In the UK we have a law called (approx) Unfair Contract Terms which I believe can be used to quash this type of thing.
I would be interested to see what constitutes them breaking the terms and conditions of that agreement.
This probably won’t hold any force in the UK, as we have laws regarding unfair terms and conditions. Losing the right to take any action simply because you have access their web site is likely to be considered unfair terms and conditions especially as the only way of contacting many companies or finding the right contact point is, surprise, surprise, through their web site.
This law is specifically to stop large companies abusing their customers by writing such legal terms.

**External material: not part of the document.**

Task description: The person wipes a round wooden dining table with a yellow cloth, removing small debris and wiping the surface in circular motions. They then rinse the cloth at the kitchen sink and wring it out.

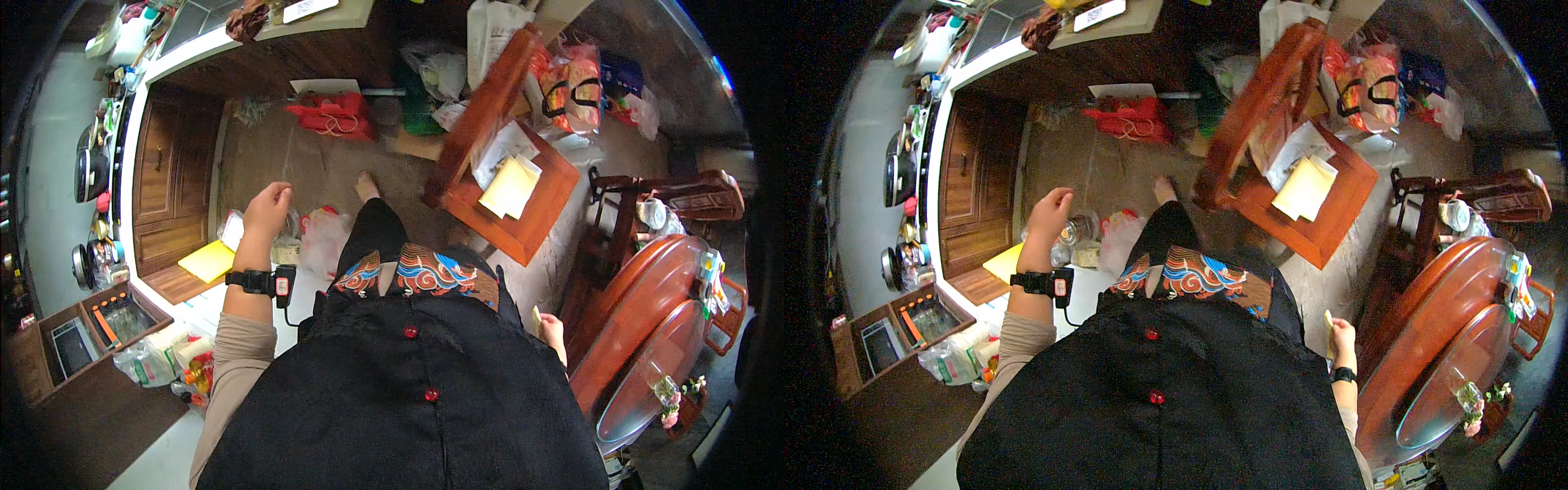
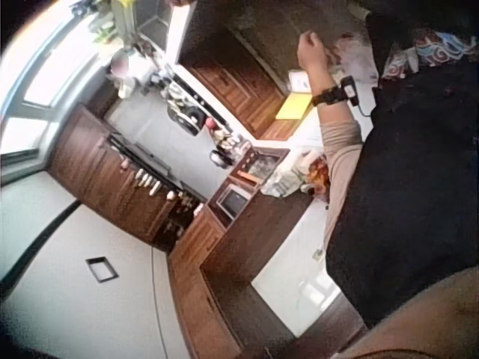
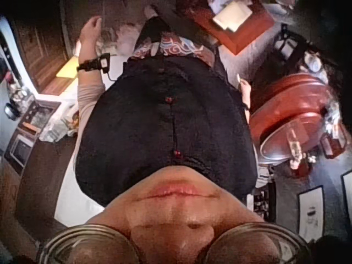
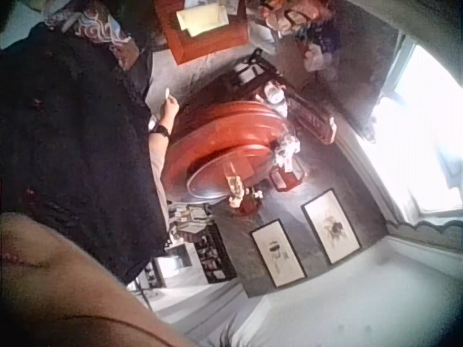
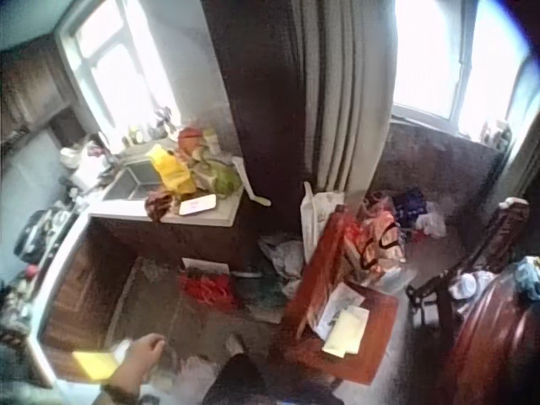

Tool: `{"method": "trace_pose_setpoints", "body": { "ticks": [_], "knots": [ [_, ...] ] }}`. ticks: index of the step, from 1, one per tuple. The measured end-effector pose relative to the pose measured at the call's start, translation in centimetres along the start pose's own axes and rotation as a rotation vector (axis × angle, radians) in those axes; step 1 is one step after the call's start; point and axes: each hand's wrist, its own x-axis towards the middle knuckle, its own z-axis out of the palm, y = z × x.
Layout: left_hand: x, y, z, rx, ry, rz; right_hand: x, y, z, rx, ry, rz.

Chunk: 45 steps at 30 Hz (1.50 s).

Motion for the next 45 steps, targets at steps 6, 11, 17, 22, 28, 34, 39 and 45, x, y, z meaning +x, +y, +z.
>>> {"method": "trace_pose_setpoints", "body": {
  "ticks": [6,11,17,22,28,34,39,45],
  "knots": [
    [9.6,-9.8,-3.1,-0.037,-0.011,-0.039,-3.9,-5.5,8.8,-0.146,-0.029,0.023],
    [16.6,-20.0,-8.5,-0.101,-0.008,-0.087,-5.6,-15.5,19.8,-0.158,-0.04,-0.008],
    [22.2,-26.0,-14.8,-0.028,-0.019,-0.162,-6.0,-25.5,31.2,-0.113,-0.066,-0.083],
    [26.6,-25.5,-17.8,-0.007,0.011,-0.137,-4.0,-27.2,36.9,-0.077,-0.054,-0.079],
    [31.1,-26.6,-24.1,0.09,0.021,-0.184,-1.6,-26.9,41.7,-0.033,-0.006,-0.05],
    [38.7,-32.8,-29.0,0.002,0.061,-0.156,-0.2,-36.6,44.7,0.058,-0.132,-0.182],
    [47.0,-41.1,-33.1,0.019,0.068,-0.022,-4.8,-52.1,52.2,-0.122,0.036,-0.178],
    [56.6,-48.2,-41.4,0.053,0.065,0.153,-14.2,-76.9,63.7,-0.091,-0.257,-0.456]
  ]
}}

It reminds me of the stupidity of at least one company at the start of the Internet era around 1995 – you had to agree to their legal agreement to enter their web site. Surprisingly I visited their web site recently and you still have to tick some form of legal acceptance.
Perhaps it’s time for everyone to start preemptively suing General Mills before making any contact or doing any business with them. The suit would be to protect one’s self and one’s rights in case of any possible future issues with General Mills or any General Mills products. Likewise for all other large corporations. It’s clear that our “corporate persons” are getting much too carried away in their bids for profits and they need to be put in their places
On the other hand, Daniel Fisher at Forbes has a different apologetic take on this:
http://www.forbes.com/sites/danielfisher/2014/04/18/general-mills-consumers-give-up-rights-to-what-exactly/
So, who really does know what’s going on? With so many lawyers involved, probably nobody really knows anymore. And that’s just what the lawyers like.
Append to your sign-up details, (possibly as a middle name) the following or some version thereof. If necessary, email the company and request a delivery receipt for the email.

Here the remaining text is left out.